SUPPLIED MATERIAL below:

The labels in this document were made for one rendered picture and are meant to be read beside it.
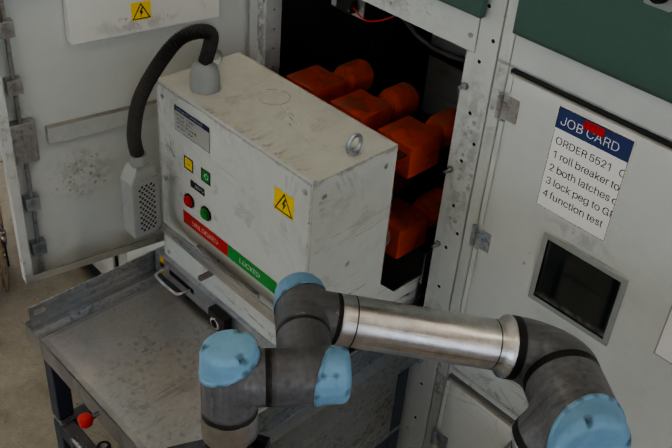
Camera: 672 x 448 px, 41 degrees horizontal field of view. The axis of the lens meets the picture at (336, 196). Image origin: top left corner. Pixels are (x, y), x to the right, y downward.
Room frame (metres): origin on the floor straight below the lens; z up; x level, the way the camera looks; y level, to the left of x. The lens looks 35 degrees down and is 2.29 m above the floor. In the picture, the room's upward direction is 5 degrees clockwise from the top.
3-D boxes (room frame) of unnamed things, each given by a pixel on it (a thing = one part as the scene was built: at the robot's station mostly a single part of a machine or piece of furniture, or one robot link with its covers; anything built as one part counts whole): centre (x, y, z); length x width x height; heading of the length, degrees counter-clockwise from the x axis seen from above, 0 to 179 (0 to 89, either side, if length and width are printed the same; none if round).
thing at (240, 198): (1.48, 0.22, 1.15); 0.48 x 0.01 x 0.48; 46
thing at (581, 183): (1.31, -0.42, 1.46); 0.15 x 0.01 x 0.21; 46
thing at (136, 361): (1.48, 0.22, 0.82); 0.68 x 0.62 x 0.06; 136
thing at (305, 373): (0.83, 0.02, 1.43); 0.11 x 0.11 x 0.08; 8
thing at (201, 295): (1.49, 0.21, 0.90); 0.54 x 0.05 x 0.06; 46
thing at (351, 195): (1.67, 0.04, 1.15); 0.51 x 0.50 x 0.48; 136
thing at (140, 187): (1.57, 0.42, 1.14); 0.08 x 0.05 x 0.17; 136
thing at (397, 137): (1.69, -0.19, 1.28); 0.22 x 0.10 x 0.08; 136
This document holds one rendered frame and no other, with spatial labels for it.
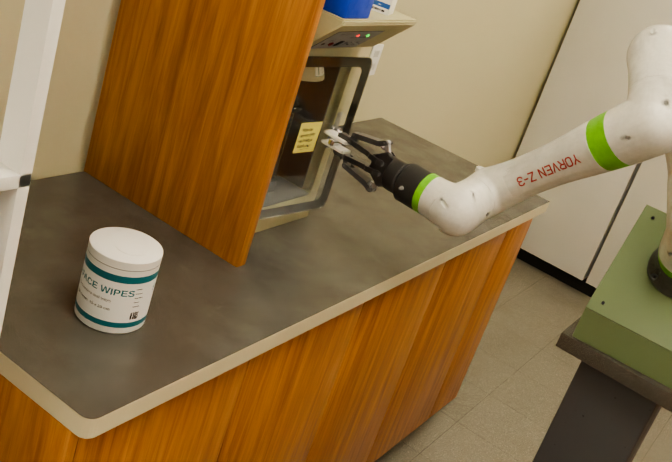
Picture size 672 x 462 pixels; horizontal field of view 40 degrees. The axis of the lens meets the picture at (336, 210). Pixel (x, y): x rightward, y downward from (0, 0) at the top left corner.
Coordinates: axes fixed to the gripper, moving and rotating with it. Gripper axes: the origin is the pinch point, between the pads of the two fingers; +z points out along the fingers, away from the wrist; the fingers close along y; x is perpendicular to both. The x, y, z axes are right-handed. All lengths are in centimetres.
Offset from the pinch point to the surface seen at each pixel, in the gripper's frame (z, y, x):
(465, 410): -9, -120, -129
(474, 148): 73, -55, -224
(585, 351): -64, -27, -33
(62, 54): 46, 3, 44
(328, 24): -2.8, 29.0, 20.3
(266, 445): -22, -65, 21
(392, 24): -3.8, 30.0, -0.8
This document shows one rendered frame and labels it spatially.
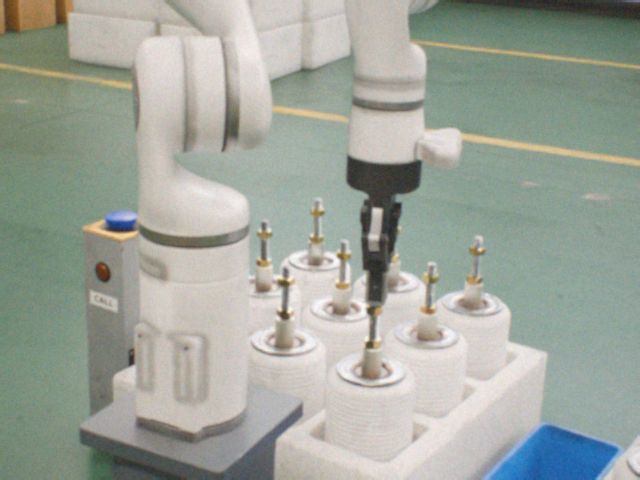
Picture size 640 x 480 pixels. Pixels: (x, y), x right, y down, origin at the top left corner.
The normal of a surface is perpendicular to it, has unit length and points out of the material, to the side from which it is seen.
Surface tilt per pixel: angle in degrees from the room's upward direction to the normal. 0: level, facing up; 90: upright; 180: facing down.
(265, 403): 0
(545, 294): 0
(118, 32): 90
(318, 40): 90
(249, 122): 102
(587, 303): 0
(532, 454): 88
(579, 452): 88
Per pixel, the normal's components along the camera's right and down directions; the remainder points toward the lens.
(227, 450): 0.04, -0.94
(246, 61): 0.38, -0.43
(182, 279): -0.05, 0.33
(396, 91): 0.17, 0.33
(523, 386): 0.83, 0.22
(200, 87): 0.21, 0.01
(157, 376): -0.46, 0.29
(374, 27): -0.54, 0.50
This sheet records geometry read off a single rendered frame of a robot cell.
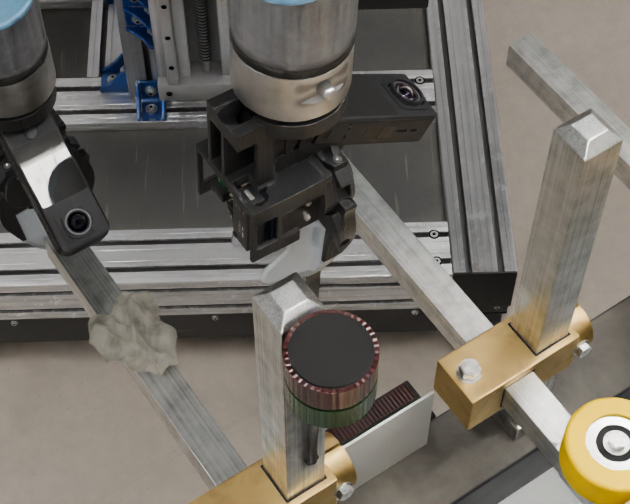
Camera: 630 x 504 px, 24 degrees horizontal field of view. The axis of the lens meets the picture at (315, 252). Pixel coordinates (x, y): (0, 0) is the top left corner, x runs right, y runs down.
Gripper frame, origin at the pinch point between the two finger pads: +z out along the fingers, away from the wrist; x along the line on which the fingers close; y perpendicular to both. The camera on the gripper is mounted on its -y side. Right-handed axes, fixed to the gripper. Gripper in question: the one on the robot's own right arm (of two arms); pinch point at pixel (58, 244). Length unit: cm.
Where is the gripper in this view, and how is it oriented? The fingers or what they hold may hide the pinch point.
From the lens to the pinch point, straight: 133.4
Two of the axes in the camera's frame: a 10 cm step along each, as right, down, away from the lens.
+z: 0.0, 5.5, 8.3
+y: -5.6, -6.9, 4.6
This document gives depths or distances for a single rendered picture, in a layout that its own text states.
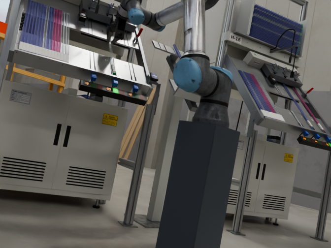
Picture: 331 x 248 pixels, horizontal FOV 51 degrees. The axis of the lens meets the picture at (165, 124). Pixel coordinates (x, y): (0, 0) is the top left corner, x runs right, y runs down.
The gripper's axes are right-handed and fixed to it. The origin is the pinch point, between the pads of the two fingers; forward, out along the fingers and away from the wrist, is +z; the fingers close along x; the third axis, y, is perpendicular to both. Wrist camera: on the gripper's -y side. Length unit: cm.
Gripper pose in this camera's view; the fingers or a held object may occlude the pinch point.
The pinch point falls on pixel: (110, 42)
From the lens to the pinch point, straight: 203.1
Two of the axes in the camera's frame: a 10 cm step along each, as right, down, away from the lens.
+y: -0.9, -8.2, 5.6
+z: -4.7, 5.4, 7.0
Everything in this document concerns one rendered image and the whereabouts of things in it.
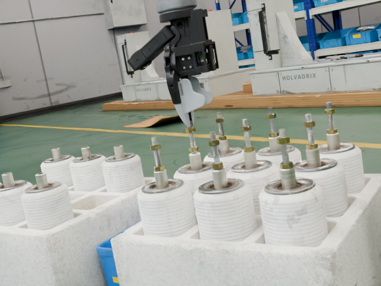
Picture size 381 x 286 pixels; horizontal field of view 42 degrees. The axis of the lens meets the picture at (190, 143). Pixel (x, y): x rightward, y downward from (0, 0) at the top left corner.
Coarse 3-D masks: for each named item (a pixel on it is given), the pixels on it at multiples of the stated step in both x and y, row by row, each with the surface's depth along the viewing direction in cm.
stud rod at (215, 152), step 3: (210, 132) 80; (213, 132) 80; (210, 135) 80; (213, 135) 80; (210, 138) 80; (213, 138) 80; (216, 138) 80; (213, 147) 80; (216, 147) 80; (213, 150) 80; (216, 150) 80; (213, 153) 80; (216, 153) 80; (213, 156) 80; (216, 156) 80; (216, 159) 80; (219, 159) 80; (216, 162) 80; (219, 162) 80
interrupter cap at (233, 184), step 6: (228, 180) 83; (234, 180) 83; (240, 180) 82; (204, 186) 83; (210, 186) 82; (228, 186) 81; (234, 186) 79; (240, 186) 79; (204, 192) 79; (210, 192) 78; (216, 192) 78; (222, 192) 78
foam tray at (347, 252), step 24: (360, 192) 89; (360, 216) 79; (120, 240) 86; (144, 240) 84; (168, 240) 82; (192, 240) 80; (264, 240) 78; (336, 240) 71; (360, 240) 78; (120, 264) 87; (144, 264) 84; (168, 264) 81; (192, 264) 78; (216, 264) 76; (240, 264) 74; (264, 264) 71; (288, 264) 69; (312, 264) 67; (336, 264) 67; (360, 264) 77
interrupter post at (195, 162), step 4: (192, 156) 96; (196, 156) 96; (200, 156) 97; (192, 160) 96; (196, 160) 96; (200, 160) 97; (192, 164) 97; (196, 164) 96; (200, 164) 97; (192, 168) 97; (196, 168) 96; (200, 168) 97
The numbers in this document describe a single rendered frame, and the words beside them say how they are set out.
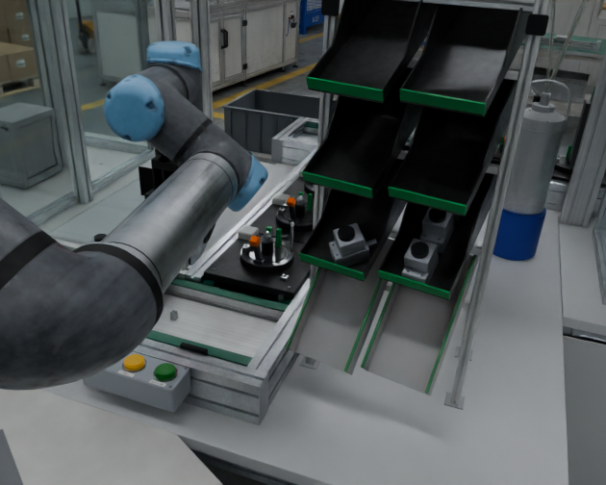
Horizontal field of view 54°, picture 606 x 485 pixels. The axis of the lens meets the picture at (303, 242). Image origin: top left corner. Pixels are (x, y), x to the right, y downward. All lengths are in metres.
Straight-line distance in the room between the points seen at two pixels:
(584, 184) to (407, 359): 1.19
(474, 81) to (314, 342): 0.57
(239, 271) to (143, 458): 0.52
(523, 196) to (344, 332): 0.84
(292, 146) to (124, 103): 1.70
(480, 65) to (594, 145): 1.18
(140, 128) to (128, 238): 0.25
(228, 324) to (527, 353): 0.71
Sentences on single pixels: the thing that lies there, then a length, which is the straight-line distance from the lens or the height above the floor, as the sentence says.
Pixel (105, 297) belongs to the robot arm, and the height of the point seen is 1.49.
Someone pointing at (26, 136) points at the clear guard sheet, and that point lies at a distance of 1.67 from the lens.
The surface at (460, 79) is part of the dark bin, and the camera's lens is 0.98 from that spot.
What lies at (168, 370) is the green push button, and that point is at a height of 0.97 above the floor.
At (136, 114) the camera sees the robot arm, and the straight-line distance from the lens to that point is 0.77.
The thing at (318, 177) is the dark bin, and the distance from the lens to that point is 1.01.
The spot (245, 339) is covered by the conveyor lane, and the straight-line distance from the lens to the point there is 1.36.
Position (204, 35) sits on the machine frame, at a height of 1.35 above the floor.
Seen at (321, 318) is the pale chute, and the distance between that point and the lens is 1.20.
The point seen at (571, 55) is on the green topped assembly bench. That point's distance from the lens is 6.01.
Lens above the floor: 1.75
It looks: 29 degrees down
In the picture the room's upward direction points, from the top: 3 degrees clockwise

End of SUPPLIED MATERIAL.

**EXERCISE DETAILS:**
Give back an exact repeat of the lines from the top of the data through the line that holds "Room frame (metres): origin", both included, and omit pictures.

**WRITTEN RESPONSE:**
The labels in this document were made for one rendered picture and are meant to be read beside it.
Camera: 672 x 448 px, 41 degrees horizontal field of view. The axis of the lens meets the picture at (336, 196). Image origin: top left corner. Pixels are (x, y), x to the right, y downward.
Room frame (metres): origin on the floor straight below the lens; z up; x level, the way the camera looks; y level, to the left of x. The lens looks 35 degrees down and is 2.29 m above the floor. In the picture, the room's upward direction is 5 degrees clockwise from the top.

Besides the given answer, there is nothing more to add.